• Problem to solve: Restate, word for word, the run of lines that starts at the line containing "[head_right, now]" and ends with the final line of the listing. Leave pictures out.

• Given information:

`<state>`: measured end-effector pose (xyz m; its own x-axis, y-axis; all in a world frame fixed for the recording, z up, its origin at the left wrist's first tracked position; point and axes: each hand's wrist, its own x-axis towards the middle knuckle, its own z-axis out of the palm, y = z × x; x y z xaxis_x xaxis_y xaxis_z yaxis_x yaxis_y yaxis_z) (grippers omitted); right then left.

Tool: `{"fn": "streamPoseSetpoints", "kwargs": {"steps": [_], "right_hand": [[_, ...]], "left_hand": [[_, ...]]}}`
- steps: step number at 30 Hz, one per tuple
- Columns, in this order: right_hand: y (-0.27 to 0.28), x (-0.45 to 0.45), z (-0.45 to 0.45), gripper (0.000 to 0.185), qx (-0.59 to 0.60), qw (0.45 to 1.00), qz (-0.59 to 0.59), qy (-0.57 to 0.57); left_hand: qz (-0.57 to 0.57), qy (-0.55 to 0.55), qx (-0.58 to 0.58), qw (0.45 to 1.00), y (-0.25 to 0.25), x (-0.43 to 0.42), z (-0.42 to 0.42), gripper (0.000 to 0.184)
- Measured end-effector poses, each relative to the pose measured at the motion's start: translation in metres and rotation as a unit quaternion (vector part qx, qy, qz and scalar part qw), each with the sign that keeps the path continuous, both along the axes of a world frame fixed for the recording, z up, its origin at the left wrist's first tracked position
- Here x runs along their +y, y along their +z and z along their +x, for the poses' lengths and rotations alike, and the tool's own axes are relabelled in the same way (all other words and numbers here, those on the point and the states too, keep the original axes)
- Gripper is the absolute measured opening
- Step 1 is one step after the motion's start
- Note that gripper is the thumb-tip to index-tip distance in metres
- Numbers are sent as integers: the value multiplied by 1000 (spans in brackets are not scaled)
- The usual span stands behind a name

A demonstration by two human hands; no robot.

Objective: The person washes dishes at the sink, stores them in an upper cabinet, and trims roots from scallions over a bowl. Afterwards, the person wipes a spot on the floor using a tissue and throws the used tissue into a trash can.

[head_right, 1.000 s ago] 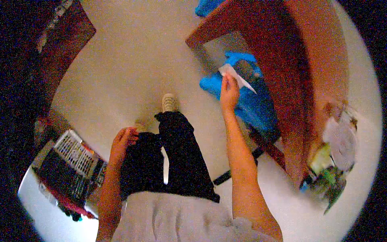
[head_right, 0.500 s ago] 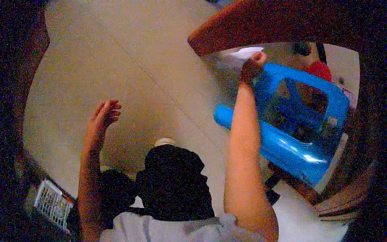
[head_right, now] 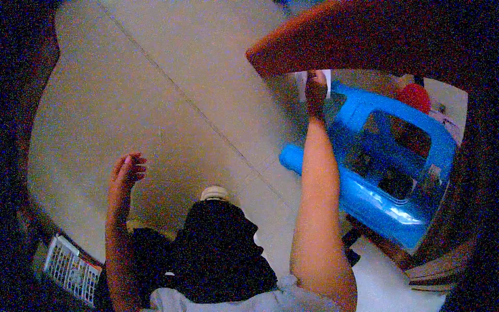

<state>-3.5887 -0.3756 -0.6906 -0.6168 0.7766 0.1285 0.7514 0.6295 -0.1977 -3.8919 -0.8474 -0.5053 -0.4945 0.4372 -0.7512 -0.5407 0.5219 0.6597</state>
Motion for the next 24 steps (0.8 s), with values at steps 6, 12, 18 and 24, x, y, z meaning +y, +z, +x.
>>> {"fn": "streamPoseSetpoints", "kwargs": {"steps": [6,12,18,24], "right_hand": [[17,-23,-15,22,145,988,43,11],[-5,-11,9,18,24,997,-11,-75],[45,-118,8,18,176,983,39,-46],[81,-162,-57,20,153,960,-194,-133]], "left_hand": [[-12,6,-20,1000,9,-11,2,28],[6,7,-28,1000,9,-12,3,28],[12,7,-21,1000,8,-19,12,28],[-1,-5,-39,999,4,-6,10,27]]}}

• Response to this task:
[head_right, now] 

<state>-3.5887 -0.3756 -0.6906 -0.6168 0.7766 0.1285 0.7514 0.6295 -0.1977 -3.8919 -0.8474 -0.5053 -0.4945 0.4372 -0.7512 -0.5407 0.5219 0.6597</state>
Motion for the next 24 steps (0.8 s), with values at steps 6, 12, 18 and 24, x, y, z meaning +y, +z, +x.
>>> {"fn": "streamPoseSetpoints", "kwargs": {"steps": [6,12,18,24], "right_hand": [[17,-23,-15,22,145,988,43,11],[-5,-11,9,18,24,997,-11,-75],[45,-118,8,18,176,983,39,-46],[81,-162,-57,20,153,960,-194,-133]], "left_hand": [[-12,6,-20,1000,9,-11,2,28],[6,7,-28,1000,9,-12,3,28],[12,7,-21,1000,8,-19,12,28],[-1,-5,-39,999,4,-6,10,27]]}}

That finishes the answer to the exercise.